Before leaving the board at the end of a session, the players would check the number of moves and the time consumed. The Master was not quick to understand.
On July 16 Otaké sealed the last play, Black 43, at half past four. Informed that there had been a total of sixteen plays in the course of the day, the Master found the statement hard to accept.
“Sixteen? Can we have made that many?”
The girl explained again that from White 28 through the sealed play there had been a total of sixteen. Otaké concurred. The game was still in its early stages and there were only forty-two stones on the board. A glance should had sufficed to confirm the girl’s statement, but the Master had his doubts. He counted up stone by stone on his fingers, and still did not seem convinced.
“Let’s line them up and see.”
Taking away the stones played that day, he and Otaké replaced them in alternation: one, two, three, and so to sixteen.
“Sixteen?” muttered the Master vacantly. “Quite a day’s work.”
“That’s because you’re so fast, sir,” said Otaké.
“Oh, but I’m not, though.”
The Master sat absently by the board and showed no inclination to leave. The others could not leave before him.
“Suppose we go on over,” said Onoda after a time. “You’ll feel better.”
“Shall we have a game of chess?” said the Master, looking up as if he had just been awakened. There was nothing feigned about this air of abstraction.
A mere sixteen plays scarcely demanded a recount, and a player has the whole of the board constantly in his head, when he is eating and even when he is sleeping. Perhaps it was a sign of dedication and a concern for precision that the Master all the same insisted on replaying each of the stones, and would not be satisfied until he had done so. Perhaps too it had in it a certain element of circumspection. One saw in the curious mannerism the loneliness of an old man who has not had too happy a life.
At the fifth session five days later, July 21, there were twenty-two plays, from White 44 to the sealed Black 65.
“How much time did I use?” the Master asked the girl.
“An hour and twenty minutes.”
“That much?” He seemed incredulous. The total time he had used for his eleven plays was six minutes fewer than Otaké had used for Black 59 alone. Yet he seemed to think he had played more rapidly.
“It does seem unlikely that you used so much time, sir,” said Otaké. “You were playing at a fearful rate.”
“How much for the cap?”15 the Master asked the girl.
“The dead-end?”16
“Twenty minutes.”
“The link took you longer,” said Otaké.
“White 58 that would be?” The girl looked at her records. “Thirty-five minutes.”
The Master still did not seem convinced. He took the chart from the girl and examined it intently.
I like a good bath, and it was summer; and always when a session ended I went immediately to the bath house. Today Otaké was almost as quick as I was.
“You made good progress.”
“The Master is fast and he makes no mistakes, and that gives him a double advantage,” laughed Otaké. “The game is as good as over.”
I could still feel the strength that seemed to flow from him when he was at the board.
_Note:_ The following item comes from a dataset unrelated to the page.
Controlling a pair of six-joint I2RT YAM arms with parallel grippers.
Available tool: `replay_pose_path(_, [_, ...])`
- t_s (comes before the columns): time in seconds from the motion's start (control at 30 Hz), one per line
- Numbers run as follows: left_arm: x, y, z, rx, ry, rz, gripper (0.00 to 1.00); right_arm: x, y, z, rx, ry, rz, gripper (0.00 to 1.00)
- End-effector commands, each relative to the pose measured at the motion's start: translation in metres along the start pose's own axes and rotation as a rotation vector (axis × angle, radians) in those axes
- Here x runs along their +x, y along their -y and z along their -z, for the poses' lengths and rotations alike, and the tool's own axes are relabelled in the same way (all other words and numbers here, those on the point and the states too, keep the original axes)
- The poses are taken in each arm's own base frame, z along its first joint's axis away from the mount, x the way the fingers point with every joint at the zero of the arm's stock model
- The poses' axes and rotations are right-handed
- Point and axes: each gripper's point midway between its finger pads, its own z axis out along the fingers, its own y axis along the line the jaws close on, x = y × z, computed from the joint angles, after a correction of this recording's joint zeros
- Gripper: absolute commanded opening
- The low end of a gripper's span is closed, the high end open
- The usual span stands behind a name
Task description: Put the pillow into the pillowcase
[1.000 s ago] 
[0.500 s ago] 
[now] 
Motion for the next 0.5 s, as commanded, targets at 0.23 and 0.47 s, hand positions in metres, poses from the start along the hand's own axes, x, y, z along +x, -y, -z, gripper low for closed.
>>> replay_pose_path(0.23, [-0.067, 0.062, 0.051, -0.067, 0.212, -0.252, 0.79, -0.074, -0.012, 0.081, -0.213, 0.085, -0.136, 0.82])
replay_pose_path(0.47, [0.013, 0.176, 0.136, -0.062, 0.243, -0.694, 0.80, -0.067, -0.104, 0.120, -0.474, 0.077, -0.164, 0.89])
It was something of an embarrassment to meet a Go player just before or after a session.
This restless energy suggested great resolve. Branded on his mind, perhaps, was a plan for a violent attack.
Onoda of the Sixth Rank too was astonished at the Master’s speed.
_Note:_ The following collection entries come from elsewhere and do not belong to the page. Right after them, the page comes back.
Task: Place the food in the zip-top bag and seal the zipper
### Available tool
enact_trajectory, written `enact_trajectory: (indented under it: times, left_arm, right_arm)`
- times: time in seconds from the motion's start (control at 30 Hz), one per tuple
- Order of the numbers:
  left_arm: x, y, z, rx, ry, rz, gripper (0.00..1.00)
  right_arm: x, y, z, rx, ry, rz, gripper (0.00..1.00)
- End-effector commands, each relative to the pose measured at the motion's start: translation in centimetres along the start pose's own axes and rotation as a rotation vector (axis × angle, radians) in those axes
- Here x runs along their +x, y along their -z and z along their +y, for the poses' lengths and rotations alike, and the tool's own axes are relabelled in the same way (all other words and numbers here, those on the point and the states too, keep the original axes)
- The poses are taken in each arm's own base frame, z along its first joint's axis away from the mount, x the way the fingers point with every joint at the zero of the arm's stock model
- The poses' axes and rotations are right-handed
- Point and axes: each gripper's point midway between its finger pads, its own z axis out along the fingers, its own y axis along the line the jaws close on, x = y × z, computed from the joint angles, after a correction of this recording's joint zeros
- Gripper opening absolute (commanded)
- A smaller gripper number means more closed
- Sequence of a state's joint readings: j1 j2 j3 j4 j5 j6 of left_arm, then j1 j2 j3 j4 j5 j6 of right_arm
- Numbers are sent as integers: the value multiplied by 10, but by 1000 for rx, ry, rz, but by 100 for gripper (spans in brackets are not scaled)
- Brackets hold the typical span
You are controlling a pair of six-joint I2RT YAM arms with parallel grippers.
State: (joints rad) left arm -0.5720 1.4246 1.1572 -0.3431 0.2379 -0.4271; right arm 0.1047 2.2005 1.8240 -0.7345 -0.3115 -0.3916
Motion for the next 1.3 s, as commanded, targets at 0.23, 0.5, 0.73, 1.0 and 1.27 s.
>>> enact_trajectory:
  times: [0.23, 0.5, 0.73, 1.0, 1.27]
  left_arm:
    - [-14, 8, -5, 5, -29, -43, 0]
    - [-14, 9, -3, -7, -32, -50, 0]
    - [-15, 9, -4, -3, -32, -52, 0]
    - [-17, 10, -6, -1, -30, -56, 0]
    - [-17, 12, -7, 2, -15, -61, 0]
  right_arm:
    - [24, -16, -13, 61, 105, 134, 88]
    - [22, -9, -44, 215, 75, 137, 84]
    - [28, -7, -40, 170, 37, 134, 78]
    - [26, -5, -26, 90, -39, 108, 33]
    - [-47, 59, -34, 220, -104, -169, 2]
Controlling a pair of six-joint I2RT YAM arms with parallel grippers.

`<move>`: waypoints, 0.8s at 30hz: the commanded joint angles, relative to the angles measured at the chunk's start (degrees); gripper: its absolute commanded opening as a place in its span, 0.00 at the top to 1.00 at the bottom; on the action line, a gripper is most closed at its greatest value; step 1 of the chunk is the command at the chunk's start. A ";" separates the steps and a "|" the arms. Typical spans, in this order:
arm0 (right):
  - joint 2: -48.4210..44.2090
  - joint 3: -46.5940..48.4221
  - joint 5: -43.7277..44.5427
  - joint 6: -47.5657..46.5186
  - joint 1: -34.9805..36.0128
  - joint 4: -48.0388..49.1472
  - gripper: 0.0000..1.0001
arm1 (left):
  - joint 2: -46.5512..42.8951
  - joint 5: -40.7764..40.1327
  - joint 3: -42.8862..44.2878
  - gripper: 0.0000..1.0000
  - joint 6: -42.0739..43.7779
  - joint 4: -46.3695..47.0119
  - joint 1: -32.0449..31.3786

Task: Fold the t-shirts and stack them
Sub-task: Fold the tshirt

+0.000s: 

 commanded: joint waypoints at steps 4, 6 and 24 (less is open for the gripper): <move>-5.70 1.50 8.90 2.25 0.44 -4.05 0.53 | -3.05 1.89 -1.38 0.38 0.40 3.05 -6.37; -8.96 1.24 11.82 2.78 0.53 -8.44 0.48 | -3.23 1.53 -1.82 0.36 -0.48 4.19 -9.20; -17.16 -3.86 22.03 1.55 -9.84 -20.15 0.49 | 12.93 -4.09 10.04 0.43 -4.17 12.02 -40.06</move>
“Eleven hours would be more than enough for him even in a grand tournament. But it’s a difficult spot. That cap isn’t the kind of play you make in a hurry.”
Through the fourth session, on July 16, White had used four hours and thirty-eight minutes, and Black six hours and fifty-two minutes. At the end of the fifth session, on July 21, the difference was even greater: five hours and fifty-seven minutes for White, ten hours and twenty-eight minutes for Black.
At the end of the sixth session, on July 31,17 White had used eight hours and thirty-two minutes, Black twelve hours and forty-three minutes; and at the end of the seventh on August 5, White had used ten hours and thirty-one minutes, Black fifteen hours and forty-five minutes.
But by the tenth session, on August 14, the distance had narrowed: White had used fourteen hours and fifty-eight minutes as against Black’s seventeen hours and forty-seven minutes. It was on that day, after sealing White 100, that the Master went into St. Luke’s Hospital. Struggling bravely on despite his illness, he had used two hours and seven minutes for a single play, White 90, on August 5.
When finally the match ended on December 4, there was an uncomfortable difference of some fourteen or fifteen hours between the two. Shūsai the Master had used nineteen hours and fifty-seven minutes, and Otaké of the Seventh Rank had used thirty-four hours and nineteen minutes.